What is being asked:
A verbatim restatement of the data, free of pictures, is what you should output.

##### The data #####

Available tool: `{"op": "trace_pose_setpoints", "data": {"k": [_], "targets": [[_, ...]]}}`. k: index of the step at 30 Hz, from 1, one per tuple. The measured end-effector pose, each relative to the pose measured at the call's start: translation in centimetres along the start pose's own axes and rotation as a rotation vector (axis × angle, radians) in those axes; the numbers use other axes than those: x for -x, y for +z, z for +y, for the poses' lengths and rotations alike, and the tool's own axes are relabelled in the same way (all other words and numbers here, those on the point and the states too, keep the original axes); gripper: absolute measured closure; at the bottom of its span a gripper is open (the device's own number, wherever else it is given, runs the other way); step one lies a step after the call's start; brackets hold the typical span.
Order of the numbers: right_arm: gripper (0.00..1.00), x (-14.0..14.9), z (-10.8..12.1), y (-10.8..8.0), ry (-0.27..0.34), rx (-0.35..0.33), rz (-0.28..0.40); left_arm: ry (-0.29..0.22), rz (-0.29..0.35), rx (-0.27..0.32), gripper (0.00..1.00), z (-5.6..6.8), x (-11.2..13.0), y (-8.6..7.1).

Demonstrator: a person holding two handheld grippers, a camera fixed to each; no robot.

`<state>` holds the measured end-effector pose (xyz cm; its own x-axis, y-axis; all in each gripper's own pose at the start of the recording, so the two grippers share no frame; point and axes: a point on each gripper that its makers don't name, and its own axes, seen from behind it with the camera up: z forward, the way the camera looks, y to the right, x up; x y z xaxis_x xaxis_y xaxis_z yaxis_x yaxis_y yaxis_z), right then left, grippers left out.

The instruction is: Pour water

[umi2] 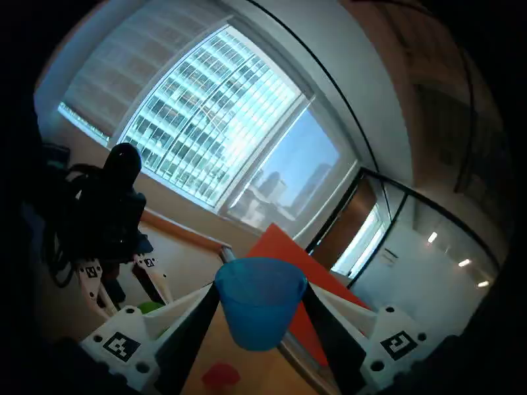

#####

Response to this exercise:
Available tool: `{"op": "trace_pose_setpoints", "data": {"k": [_], "targets": [[_, ...]]}}`. k: index of the step at 30 Hz, from 1, one per tuple. The measured end-effector pose, each relative to the pose measured at the call's start: translation in centimetres along the start pose's own axes and rotation as a rotation vector (axis × angle, radians) in those axes; the numbers use other axes than those: x for -x, y for +z, z for +y, for the poses' lengths and rotations alike, and the tool's own axes are relabelled in the same way (all other words and numbers here, those on the point and the states too, keep the original axes); gripper: absolute measured closure; at the bottom of its span a gripper is open (the device's own number, wherever else it is given, runs the other way); step one lies a step after the call's start; brackets hold the typical span.
Order of the numbers: right_arm: gripper (0.00..1.00), x (-14.0..14.9), z (-10.8..12.1), y (-10.8..8.0), ry (-0.27..0.34), rx (-0.35..0.33), rz (-0.28..0.40); left_arm: ry (-0.29..0.22), rz (-0.29..0.35), rx (-0.27..0.32), gripper (0.00..1.00), z (-5.6..6.8), x (-11.2..13.0), y (-8.6..7.1).

Demonstrator: a person holding two handheld grippers, a camera fixed to each; no robot.

`<state>` holds the measured end-effector pose (xyz cm; its own x-axis, y-axis; all in each gripper's own pose at the start of the recording, so the two grippers share no frame; point and axes: a point on each gripper that its makers don't name, and its own axes, seen from behind it with the camera up: z forward, the way the camera looks, y to the right, x up; x y z xaxis_x xaxis_y xaxis_z yaxis_x yaxis_y yaxis_z), right then left, grippers left out.

The instruction is: Pour water

[umi2] 

The exercise calls for nothing further.